Exercise details:
Make an exact copy of the data below, leaving out every picture.

***** Information supplied

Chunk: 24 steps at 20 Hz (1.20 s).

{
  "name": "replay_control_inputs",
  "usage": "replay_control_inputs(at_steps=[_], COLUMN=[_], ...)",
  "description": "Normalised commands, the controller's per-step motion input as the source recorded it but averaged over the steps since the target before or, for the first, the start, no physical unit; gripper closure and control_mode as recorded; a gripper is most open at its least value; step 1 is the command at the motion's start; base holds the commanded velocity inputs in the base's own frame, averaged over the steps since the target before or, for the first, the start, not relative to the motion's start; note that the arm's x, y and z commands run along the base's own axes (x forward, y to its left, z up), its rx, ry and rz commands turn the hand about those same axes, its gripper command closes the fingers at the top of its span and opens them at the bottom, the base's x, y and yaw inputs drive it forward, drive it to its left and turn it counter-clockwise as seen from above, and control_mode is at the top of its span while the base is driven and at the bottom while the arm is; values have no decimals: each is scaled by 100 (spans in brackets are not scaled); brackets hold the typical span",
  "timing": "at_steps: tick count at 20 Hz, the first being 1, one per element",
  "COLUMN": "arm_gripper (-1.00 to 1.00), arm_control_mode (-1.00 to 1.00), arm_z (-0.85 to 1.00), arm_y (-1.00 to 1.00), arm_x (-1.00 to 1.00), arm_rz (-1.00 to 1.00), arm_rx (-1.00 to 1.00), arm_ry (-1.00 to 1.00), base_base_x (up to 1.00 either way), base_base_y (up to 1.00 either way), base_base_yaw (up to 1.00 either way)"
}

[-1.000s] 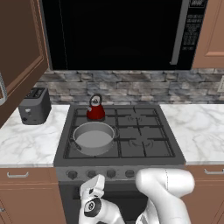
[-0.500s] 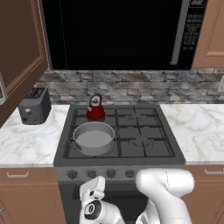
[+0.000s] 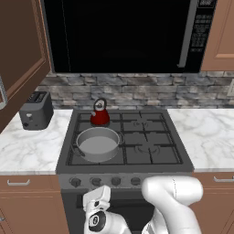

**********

Output for this task:
Chunk: 24 steps at 20 Hz (1.20 s).

{
  "name": "replay_control_inputs",
  "usage": "replay_control_inputs(at_steps=[_], COLUMN=[_], ...)",
  "description": "Normalised commands, the controller's per-step motion input as the source recorded it but averaged over the steps since the target before or, for the first, the start, no physical unit; gripper closure and control_mode as recorded; a gripper is most open at its least value; step 1 is the command at the motion's start; base holds the commanded velocity inputs in the base's own frame, averaged over the steps since the target before or, for the first, the start, not relative to the motion's start; note that the arm's x, y and z commands run along the base's own axes (x forward, y to its left, z up), its rx, ry and rz commands turn the hand about those same axes, its gripper command closes the fingers at the top of its span and opens them at the bottom, the base's x, y and yaw inputs drive it forward, drive it to its left and turn it counter-clockwise as seen from above, and control_mode is at the top of its span while the base is driven and at the bottom while the arm is; values have no decimals: each is scaled by 100 (spans in brackets are not scaled); brackets hold the typical span",
  "timing": "at_steps: tick count at 20 Hz, the first being 1, one per element",
  "COLUMN": "arm_gripper (-1.00 to 1.00), arm_control_mode (-1.00 to 1.00), arm_z (-0.85 to 1.00), arm_y (-1.00 to 1.00), arm_x (-1.00 to 1.00), arm_rz (-1.00 to 1.00), arm_rx (-1.00 to 1.00), arm_ry (-1.00 to 1.00), base_base_x (up to 1.00 either way), base_base_y (up to 1.00 either way), base_base_yaw (up to 1.00 either way)"
}

[-1.000s] 
[-0.500s] 
[+0.000s] 

The exercise requires nothing else.